Directions for this task
Output the lines of the records exactly, from the first through the one containing "One or more grounding". Omit all pictures.

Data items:
--- START ---
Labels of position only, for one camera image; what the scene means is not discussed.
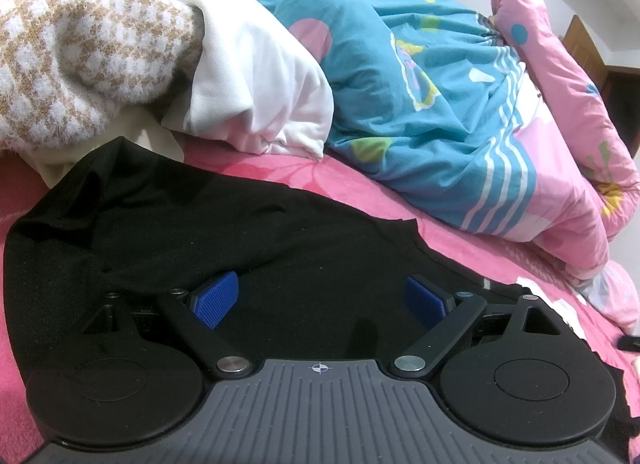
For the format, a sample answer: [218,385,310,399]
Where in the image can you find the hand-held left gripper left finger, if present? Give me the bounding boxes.
[82,271,253,380]

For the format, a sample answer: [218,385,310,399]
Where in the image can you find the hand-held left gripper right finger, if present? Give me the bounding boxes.
[389,275,566,381]

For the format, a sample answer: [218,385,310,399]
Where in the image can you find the black t-shirt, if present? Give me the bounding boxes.
[2,136,631,445]

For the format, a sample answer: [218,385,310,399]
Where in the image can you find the pink floral blanket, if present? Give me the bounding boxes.
[0,149,640,464]

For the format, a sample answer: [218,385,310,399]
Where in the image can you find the blue and pink quilt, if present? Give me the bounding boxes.
[215,0,640,330]

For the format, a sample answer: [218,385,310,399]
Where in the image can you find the white garment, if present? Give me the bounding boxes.
[117,0,335,161]

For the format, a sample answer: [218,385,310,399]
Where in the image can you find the checked fuzzy garment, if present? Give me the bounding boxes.
[0,0,206,150]

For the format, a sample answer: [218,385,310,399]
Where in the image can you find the brown wooden door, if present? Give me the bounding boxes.
[562,14,640,160]

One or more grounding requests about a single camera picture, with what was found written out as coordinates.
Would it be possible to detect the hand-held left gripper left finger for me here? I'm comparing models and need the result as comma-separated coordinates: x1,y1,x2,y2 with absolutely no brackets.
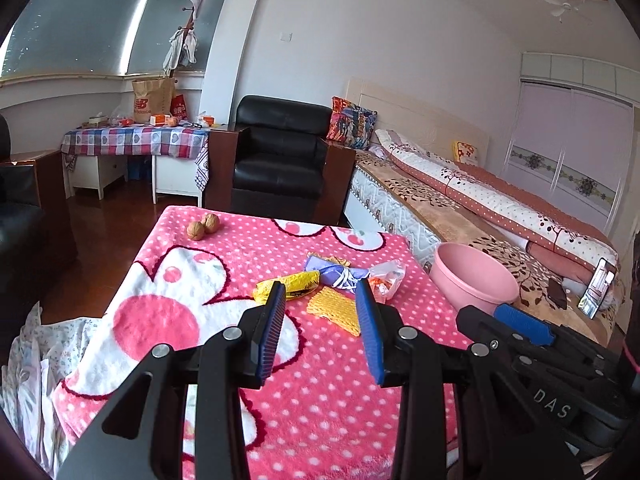
56,282,288,480

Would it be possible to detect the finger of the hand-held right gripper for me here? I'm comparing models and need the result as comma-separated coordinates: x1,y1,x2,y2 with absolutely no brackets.
492,303,558,347
456,304,521,358

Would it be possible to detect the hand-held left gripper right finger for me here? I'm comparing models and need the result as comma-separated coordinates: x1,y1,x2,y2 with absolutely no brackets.
354,277,583,480

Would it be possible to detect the yellow foam net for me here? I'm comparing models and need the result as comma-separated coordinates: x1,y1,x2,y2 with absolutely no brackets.
306,287,362,337

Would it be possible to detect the pink plastic basin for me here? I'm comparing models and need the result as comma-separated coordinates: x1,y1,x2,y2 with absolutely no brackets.
429,242,521,317

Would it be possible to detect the yellow snack wrapper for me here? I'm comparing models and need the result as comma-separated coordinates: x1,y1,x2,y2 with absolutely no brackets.
252,270,321,305

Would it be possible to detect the clear plastic bag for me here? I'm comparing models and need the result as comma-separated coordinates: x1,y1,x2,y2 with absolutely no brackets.
367,260,407,303

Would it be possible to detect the purple wrapper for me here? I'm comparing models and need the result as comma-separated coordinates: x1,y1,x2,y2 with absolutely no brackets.
305,255,371,291

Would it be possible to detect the black smartphone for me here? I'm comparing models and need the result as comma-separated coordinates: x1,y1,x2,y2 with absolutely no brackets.
545,280,568,308

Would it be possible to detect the upright smartphone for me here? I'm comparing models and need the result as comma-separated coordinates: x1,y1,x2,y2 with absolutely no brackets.
577,257,618,320

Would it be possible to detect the pink dotted blanket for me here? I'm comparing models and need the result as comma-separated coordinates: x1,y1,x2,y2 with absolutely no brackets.
50,205,476,480

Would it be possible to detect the bed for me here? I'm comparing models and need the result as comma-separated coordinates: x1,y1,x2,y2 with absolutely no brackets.
345,77,626,341

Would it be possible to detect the folded floral quilt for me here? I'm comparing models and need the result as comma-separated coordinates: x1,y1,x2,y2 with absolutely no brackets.
375,129,620,281

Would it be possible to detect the brown leaf-print bedspread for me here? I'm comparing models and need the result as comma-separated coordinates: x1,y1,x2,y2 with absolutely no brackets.
355,150,621,331

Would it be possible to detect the yellow floral pillow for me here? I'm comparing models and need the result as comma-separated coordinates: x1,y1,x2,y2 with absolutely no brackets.
452,140,479,165

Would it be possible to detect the white wardrobe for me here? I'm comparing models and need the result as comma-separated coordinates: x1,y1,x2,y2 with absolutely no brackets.
502,51,640,238

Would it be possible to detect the black leather armchair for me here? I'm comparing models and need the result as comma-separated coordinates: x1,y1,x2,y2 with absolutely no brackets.
205,95,357,226

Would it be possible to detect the colourful printed pillow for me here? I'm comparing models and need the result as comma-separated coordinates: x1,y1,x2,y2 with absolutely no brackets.
326,96,378,150

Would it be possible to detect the checkered tablecloth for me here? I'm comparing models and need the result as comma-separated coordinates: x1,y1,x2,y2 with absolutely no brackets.
60,125,211,192

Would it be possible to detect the pale floral cloth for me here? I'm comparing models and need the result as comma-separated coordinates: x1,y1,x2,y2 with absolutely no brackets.
0,302,108,466

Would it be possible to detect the brown paper bag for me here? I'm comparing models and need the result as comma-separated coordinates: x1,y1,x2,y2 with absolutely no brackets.
131,77,176,123

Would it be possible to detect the black leather sofa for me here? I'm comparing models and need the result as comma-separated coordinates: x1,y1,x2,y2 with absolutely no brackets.
0,115,78,341

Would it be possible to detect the white garment on rack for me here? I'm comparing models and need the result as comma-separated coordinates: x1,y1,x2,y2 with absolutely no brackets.
162,27,199,73

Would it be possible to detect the white ceiling fan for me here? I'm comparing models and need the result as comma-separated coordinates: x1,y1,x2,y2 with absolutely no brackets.
540,0,593,23

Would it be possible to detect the wooden coat rack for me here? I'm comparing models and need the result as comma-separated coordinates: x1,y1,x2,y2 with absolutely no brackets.
170,2,198,81

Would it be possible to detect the window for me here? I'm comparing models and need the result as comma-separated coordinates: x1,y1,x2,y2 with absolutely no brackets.
0,0,238,78

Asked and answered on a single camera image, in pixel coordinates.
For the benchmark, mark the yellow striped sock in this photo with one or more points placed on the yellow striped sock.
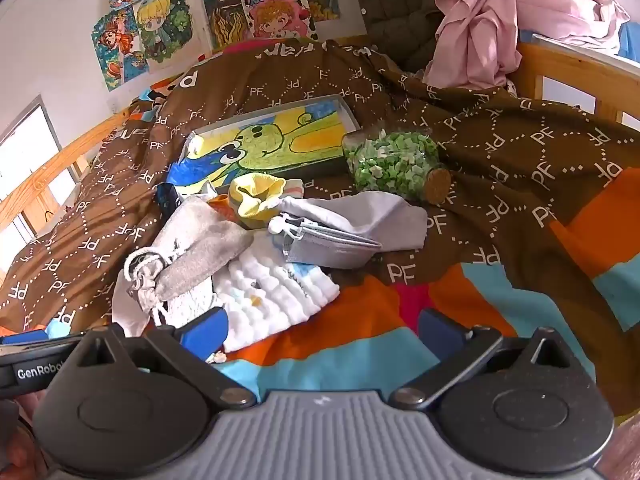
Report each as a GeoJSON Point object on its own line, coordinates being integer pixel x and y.
{"type": "Point", "coordinates": [255, 195]}

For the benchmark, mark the person's left hand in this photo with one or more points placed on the person's left hand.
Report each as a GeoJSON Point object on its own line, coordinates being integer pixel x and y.
{"type": "Point", "coordinates": [20, 455]}

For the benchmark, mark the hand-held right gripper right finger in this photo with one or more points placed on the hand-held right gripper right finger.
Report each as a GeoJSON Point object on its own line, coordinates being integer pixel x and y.
{"type": "Point", "coordinates": [440, 334]}

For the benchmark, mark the wooden bed frame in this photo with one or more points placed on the wooden bed frame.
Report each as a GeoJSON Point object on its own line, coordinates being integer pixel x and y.
{"type": "Point", "coordinates": [565, 72]}

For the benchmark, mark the orange cup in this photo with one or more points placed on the orange cup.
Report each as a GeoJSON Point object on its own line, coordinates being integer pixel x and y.
{"type": "Point", "coordinates": [220, 206]}

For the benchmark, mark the white wall socket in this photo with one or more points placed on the white wall socket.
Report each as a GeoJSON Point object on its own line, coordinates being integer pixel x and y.
{"type": "Point", "coordinates": [114, 106]}

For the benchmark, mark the brown printed blanket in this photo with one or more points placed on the brown printed blanket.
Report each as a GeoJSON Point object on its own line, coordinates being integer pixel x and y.
{"type": "Point", "coordinates": [500, 135]}

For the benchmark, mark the pink poster with curly-haired figure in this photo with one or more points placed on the pink poster with curly-haired figure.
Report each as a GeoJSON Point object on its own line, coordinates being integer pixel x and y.
{"type": "Point", "coordinates": [275, 10]}

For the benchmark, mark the bag of green cubes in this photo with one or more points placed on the bag of green cubes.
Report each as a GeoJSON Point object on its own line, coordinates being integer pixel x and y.
{"type": "Point", "coordinates": [395, 165]}

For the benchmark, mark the grey face mask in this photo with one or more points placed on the grey face mask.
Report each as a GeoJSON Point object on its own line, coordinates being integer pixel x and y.
{"type": "Point", "coordinates": [325, 250]}

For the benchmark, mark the light grey cloth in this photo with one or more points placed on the light grey cloth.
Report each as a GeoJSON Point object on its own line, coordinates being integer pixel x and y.
{"type": "Point", "coordinates": [360, 215]}

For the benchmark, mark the grey tray with cartoon picture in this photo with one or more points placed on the grey tray with cartoon picture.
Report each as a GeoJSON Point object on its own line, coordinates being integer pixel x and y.
{"type": "Point", "coordinates": [280, 130]}

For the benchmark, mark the pink cloth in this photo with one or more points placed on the pink cloth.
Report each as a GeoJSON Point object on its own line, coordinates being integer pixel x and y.
{"type": "Point", "coordinates": [480, 25]}

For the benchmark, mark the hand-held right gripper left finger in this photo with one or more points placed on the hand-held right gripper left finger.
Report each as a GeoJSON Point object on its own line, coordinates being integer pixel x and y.
{"type": "Point", "coordinates": [205, 334]}

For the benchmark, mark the window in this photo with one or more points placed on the window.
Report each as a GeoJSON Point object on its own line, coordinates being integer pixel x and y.
{"type": "Point", "coordinates": [25, 135]}

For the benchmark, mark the wooden bed rail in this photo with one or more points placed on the wooden bed rail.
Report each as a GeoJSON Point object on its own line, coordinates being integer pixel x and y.
{"type": "Point", "coordinates": [50, 170]}

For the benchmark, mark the swirly seaweed wall poster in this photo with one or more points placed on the swirly seaweed wall poster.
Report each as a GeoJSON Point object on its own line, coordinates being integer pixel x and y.
{"type": "Point", "coordinates": [225, 10]}

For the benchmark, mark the brown quilted jacket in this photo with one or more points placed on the brown quilted jacket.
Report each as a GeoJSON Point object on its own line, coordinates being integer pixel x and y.
{"type": "Point", "coordinates": [395, 15]}

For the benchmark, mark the white quilted cloth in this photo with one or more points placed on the white quilted cloth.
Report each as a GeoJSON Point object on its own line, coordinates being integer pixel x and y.
{"type": "Point", "coordinates": [270, 290]}

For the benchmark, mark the green poster with blond figure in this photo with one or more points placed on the green poster with blond figure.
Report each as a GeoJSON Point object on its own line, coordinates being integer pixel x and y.
{"type": "Point", "coordinates": [160, 22]}

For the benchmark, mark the blue poster with orange-haired figure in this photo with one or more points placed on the blue poster with orange-haired figure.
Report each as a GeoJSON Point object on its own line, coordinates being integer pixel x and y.
{"type": "Point", "coordinates": [115, 50]}
--- END ---
Expected output
Labels of position only, for one camera image; what the scene means is not discussed.
For the format, a sample answer: [218,385,310,399]
Where in the image can you find the hand-held left gripper left finger, if present? Give me the bounding boxes.
[82,271,253,380]

For the format, a sample answer: [218,385,310,399]
Where in the image can you find the hand-held left gripper right finger, if present? Give me the bounding boxes.
[389,275,566,381]

For the format, a sample answer: [218,385,310,399]
Where in the image can you find the black t-shirt, if present? Give me the bounding boxes.
[2,136,631,445]

For the format, a sample answer: [218,385,310,399]
Where in the image can you find the pink floral blanket, if present? Give me the bounding boxes.
[0,149,640,464]

For the format, a sample answer: [218,385,310,399]
Where in the image can you find the blue and pink quilt, if present? Give me the bounding boxes.
[215,0,640,330]

For the format, a sample answer: [218,385,310,399]
Where in the image can you find the white garment, if present? Give me the bounding boxes.
[117,0,335,161]

For the format, a sample answer: [218,385,310,399]
Where in the image can you find the checked fuzzy garment, if present? Give me the bounding boxes.
[0,0,206,150]

For the format, a sample answer: [218,385,310,399]
Where in the image can you find the brown wooden door, if present? Give me the bounding boxes.
[562,14,640,160]

One or more grounding requests about a single camera picture, with what was found written out as coordinates.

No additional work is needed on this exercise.